Des chants traditionnels enregistrés dans une prison à Tahiti

La plus grande île de Polynésie française, Tahiti, abrite une prison surpeuplée : celle de Faa'a-Nuutania. En 1998, Philo Fournier a posé ses micros au sein du centre pénitentiaire et en a fait un disque de poésie et de chants traditionnels interprétés par les détenus, hommes et femmes.

Des chants traditionnels enregistrés dans une prison à Tahiti
Vue de la prison de Nuutania à Tahiti, © CaptureYoutube/PolynésieLa1ère

En 1998, le chanteur et compositeur Philo Fournier visite une première fois la prison de Faa'a Nuutania dans le nord de Tahiti pour une mission qui visait à lutter contre l'illettrisme. A ce moment-là, la grande majorité des personnes incarcérées ne savent ni lire, ni écrire. Fort de cette première expérience, il décide de retourner dans le centre avec un projet plus fou : enregistrer un disque de musiques et de chants avec les personnes détenues. 

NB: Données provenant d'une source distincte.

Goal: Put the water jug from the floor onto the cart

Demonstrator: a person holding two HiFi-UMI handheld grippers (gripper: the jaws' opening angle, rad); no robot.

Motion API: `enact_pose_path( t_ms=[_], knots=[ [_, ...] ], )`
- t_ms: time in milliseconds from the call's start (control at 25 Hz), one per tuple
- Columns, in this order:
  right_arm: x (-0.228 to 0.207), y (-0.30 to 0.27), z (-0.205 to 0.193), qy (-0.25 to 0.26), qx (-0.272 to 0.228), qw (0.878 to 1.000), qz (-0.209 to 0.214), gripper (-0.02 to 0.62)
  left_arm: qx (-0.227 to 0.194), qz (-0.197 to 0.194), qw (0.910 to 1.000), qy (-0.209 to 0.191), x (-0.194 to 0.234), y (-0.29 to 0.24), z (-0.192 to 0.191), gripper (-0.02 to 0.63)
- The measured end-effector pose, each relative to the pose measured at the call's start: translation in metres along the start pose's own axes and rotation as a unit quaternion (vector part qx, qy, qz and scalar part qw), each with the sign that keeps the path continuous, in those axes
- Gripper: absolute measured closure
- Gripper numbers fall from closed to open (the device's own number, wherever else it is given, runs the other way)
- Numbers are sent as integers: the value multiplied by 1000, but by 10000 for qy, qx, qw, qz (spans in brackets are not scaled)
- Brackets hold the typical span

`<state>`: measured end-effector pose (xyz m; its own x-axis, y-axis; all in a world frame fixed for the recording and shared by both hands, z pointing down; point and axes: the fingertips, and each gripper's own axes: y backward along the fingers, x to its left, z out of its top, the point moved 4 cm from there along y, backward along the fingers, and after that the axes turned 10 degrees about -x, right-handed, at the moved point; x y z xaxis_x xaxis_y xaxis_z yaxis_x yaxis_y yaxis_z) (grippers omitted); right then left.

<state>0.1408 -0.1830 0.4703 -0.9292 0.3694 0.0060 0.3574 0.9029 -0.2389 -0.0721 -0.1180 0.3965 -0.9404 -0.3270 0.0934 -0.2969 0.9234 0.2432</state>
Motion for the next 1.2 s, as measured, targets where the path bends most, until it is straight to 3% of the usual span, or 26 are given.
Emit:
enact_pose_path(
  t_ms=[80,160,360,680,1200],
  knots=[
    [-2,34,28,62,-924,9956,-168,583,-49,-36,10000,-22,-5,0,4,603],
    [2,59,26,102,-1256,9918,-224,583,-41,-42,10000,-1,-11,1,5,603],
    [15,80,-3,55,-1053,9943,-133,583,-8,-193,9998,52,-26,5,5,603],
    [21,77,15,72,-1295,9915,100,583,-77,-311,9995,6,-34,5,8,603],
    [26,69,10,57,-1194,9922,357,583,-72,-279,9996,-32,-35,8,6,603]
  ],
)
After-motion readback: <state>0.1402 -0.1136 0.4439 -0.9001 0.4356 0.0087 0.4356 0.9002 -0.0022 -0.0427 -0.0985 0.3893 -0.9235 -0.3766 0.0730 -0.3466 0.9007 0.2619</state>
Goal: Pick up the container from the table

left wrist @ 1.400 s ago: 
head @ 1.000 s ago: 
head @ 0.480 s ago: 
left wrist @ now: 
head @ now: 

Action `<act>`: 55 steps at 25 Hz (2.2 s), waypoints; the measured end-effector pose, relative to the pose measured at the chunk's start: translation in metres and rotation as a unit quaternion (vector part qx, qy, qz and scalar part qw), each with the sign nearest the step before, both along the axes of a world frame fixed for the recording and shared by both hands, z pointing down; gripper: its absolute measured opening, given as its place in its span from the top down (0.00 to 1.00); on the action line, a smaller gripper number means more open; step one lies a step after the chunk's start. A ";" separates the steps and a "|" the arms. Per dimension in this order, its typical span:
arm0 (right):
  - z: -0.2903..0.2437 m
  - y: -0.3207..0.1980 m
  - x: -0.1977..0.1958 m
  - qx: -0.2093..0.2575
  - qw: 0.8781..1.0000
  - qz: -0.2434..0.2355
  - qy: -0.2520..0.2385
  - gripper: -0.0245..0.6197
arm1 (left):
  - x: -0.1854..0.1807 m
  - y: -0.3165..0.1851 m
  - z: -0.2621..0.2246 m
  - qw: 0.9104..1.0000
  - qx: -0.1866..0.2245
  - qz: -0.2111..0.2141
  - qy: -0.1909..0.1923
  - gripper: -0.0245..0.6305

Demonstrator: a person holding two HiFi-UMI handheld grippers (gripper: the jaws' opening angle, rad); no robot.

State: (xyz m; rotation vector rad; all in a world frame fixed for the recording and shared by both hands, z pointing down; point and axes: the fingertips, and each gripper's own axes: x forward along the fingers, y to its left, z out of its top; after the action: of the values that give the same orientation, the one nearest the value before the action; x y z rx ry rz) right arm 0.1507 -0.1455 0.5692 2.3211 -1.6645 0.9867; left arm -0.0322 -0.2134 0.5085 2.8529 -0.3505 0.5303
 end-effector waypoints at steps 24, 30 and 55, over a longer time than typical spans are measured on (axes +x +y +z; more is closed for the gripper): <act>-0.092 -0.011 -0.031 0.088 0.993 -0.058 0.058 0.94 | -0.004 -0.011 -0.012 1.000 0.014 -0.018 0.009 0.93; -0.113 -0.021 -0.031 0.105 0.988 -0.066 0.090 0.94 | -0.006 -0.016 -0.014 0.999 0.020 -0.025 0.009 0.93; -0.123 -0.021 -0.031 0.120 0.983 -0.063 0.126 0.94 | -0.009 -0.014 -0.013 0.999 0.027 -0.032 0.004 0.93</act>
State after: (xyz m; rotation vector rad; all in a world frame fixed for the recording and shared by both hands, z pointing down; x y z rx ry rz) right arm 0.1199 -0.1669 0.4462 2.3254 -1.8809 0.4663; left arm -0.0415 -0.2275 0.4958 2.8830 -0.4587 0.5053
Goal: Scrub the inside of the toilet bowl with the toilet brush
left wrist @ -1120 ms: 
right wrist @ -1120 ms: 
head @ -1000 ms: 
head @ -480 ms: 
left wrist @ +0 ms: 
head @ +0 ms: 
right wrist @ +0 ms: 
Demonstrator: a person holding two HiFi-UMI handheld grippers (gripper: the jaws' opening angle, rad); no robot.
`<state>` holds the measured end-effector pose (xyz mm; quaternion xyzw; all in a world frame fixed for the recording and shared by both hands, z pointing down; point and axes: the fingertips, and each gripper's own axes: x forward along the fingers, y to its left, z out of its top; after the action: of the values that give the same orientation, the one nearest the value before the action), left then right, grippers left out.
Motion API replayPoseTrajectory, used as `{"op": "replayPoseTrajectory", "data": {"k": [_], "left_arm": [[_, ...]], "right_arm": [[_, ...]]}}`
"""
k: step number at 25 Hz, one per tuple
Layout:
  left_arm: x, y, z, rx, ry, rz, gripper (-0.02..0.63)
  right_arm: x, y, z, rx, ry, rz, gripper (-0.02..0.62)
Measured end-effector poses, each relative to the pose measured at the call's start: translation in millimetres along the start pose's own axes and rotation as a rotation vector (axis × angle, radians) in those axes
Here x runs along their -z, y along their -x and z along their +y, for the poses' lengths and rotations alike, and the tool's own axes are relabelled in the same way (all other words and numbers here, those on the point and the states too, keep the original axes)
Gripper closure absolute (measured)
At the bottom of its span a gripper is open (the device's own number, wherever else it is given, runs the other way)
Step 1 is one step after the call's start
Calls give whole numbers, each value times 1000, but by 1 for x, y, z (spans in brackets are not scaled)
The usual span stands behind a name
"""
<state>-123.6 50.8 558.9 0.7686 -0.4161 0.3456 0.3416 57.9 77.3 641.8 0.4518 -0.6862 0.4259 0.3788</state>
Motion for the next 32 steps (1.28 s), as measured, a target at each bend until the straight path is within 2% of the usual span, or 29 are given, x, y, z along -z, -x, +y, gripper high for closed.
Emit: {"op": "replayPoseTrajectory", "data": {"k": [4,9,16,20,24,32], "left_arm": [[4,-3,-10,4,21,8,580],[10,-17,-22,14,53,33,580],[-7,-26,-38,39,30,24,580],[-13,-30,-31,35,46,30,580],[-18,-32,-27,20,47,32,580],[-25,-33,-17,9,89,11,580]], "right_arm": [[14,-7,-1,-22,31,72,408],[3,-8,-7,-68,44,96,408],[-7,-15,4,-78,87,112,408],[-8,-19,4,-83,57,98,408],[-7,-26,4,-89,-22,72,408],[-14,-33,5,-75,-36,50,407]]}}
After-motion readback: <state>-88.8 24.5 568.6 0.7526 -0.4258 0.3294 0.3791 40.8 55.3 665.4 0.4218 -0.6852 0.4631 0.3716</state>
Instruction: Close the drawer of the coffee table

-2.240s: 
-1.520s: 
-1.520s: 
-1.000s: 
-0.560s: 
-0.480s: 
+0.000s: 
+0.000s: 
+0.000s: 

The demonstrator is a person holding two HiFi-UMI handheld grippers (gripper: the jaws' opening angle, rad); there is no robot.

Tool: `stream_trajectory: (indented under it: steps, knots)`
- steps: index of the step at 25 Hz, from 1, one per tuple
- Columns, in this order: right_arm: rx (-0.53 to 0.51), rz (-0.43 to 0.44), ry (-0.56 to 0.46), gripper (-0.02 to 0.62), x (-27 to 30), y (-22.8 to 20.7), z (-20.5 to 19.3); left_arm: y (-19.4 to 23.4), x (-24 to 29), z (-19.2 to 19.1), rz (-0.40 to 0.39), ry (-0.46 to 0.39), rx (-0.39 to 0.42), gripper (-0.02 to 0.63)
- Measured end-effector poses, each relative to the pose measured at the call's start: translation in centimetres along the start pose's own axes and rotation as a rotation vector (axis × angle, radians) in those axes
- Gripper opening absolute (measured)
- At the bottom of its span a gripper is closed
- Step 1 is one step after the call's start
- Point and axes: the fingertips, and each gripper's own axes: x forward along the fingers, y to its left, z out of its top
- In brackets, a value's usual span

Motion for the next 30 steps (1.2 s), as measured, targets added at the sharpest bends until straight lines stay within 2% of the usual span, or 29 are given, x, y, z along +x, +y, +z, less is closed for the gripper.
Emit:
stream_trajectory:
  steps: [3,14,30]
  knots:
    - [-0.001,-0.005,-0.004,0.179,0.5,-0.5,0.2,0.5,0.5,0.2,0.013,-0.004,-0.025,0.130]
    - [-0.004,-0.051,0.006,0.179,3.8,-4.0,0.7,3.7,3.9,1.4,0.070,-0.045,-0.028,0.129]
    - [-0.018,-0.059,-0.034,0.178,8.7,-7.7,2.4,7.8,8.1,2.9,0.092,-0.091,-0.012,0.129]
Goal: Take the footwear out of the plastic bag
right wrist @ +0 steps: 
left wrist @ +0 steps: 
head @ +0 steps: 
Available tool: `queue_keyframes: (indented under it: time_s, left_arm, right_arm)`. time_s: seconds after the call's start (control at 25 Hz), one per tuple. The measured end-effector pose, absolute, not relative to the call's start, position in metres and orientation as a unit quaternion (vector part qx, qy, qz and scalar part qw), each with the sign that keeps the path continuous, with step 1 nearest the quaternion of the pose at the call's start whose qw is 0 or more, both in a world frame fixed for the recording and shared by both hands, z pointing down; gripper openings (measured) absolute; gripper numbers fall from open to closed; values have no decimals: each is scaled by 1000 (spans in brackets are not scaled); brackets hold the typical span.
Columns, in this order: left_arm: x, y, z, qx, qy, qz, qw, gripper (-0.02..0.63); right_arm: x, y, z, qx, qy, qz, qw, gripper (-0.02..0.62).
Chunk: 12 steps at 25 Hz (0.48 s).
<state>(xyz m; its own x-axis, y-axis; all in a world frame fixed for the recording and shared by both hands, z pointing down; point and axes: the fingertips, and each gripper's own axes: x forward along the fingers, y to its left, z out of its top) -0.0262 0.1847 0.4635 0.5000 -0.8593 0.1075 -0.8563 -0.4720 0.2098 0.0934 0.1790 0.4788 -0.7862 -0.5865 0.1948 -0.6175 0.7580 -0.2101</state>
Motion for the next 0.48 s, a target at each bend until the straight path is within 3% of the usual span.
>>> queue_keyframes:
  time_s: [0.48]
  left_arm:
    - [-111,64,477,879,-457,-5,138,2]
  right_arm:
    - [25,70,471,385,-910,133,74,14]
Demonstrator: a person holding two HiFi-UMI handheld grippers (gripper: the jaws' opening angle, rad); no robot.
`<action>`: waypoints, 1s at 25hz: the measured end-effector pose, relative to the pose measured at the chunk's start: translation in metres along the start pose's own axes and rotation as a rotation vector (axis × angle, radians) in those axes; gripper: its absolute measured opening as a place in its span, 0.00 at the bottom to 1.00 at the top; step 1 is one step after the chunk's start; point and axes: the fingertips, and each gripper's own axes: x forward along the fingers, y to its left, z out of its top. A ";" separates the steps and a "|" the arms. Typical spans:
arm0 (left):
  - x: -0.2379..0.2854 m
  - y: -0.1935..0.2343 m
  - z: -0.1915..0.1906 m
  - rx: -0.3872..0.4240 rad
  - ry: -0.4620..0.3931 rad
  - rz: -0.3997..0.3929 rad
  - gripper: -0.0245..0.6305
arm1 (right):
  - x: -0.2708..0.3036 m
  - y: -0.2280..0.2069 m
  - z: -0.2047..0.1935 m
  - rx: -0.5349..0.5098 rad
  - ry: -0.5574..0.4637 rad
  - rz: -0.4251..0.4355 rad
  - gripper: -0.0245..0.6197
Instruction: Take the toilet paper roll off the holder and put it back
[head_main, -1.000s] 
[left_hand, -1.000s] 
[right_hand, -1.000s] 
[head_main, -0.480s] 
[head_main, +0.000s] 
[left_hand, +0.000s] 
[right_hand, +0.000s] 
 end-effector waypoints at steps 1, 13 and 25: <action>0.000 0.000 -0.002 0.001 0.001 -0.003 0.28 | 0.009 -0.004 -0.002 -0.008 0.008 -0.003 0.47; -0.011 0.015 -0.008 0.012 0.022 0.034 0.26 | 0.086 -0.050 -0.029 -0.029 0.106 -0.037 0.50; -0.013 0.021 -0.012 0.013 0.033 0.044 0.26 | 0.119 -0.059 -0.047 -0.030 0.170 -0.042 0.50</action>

De cet enregistrement, il en dégage une joie, parfois une légèreté alors que cette prison est aujourd’hui encore classée comme la plus surpeuplée de France. En 2017, le taux de densité atteignait les 255%, en nette diminution par rapport aux années précédentes. A titre comparatif, en métropole, ce taux grimpe à 115%, ce qui n'est déjà pas glorieux.

Les conditions de détention aujourd’hui sont très difficiles, la ministre de la Justice en visite à Tahiti en juillet dernier a promis une aide pour ce centre pénitentiaire qui n’a pas beaucoup changé depuis 1998, année du projet de Philo Fournier...

Faire entendre les sons de la prison

Le projet en tout a duré 6 mois : à travers 7 groupes de travail, dont un constitué uniquement de femmes qui sont dans un quartier à part. 

La cinquantaine de personnes qui ont participé à l'expérience a voulu à la fois créer, mais aussi faire entendre les bruits de la prison. Bruits de portes qui se ferment, de clés, de rires, de discussions, de voix qui font l'appel... 

C’est aussi un projet qui a permis de faire l’impossible : réunir hommes et femmes, physiquement, comme on peut l’entendre dans un duo poétique entre un détenu et une détenue, duo accompagné par des percussions et le son d’un ukulélé, instruments qui ont été fabriqués dans la prison.  

Le disque est sorti sous le label Last Call, et à l’époque les bénéfices des ventes ont été reversés aux associations qui soutiennent les activités culturelles de la prison de Faa’a Nuutania.